● Instructions for the task: Look through the lines below, find those with the word "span", and copy them.

● Data excerpt:
**********

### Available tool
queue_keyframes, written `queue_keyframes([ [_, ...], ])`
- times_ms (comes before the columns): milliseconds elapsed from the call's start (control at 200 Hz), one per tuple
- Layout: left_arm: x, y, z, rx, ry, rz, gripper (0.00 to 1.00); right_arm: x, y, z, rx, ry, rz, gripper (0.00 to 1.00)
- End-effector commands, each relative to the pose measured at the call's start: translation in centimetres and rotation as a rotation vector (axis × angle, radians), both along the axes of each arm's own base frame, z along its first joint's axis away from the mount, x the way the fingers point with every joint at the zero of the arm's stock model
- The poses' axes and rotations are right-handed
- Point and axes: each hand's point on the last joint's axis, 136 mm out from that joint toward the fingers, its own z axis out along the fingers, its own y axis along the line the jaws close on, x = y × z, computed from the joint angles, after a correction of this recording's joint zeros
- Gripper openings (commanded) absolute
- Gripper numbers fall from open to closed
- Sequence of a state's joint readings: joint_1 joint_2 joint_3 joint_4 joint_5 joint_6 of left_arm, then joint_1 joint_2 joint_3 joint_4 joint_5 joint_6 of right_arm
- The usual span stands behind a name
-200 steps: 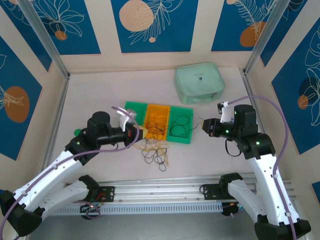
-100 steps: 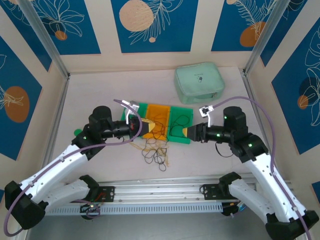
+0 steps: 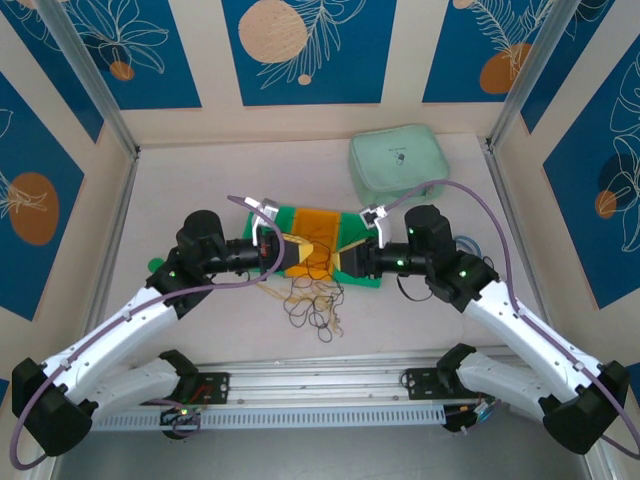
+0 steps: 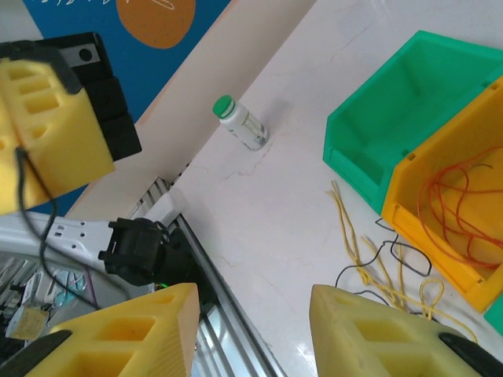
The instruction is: Untangle the cables
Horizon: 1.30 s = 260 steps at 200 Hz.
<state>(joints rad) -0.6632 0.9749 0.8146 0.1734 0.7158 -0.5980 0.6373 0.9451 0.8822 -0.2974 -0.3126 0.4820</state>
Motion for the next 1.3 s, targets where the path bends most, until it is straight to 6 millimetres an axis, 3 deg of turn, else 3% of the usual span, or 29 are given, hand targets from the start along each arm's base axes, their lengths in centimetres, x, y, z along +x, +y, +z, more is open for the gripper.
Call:
queue_keyframes([
  [0, -0.1, -0.1, 1.8, -0.042, -0.038, -0.028, 0.0, 0.7, 0.8, 2.5, 0.038, -0.086, 0.005, 0.42],
  [425, 0.2, -0.4, 1.3, -0.037, -0.032, -0.036, 0.0, -0.3, 2.8, 4.6, 0.125, -0.083, 0.142, 0.41],
  [725, 0.4, -0.3, 1.0, -0.015, -0.045, -0.02, 0.0, -0.8, 2.7, 5.1, 0.135, -0.076, 0.18, 0.4],
  [1025, -0.3, 0.1, 3.2, -0.05, -0.079, -0.029, 0.0, -1.5, 0.7, 3.1, 0.092, -0.091, 0.207, 0.48],
  [1296, -0.9, 0.0, 5.2, -0.113, -0.095, -0.065, 0.0, -2.0, 1.3, 2.5, 0.168, -0.061, 0.327, 0.48],
])
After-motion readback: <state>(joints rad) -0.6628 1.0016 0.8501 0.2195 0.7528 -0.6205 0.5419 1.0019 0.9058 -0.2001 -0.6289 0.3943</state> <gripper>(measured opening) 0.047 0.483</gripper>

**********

● Answer space:
- The usual span stands behind a name
Motion for the next 1.3 s, targets where the path bends most, until it is straight to 6 millimetres an axis, 3 deg of turn, else 3% of the usual span, or 29 are given, hand targets from the start along each arm's base axes, their lengths in centimetres, x, y, z along +x, +y, +z, more is open for the gripper.

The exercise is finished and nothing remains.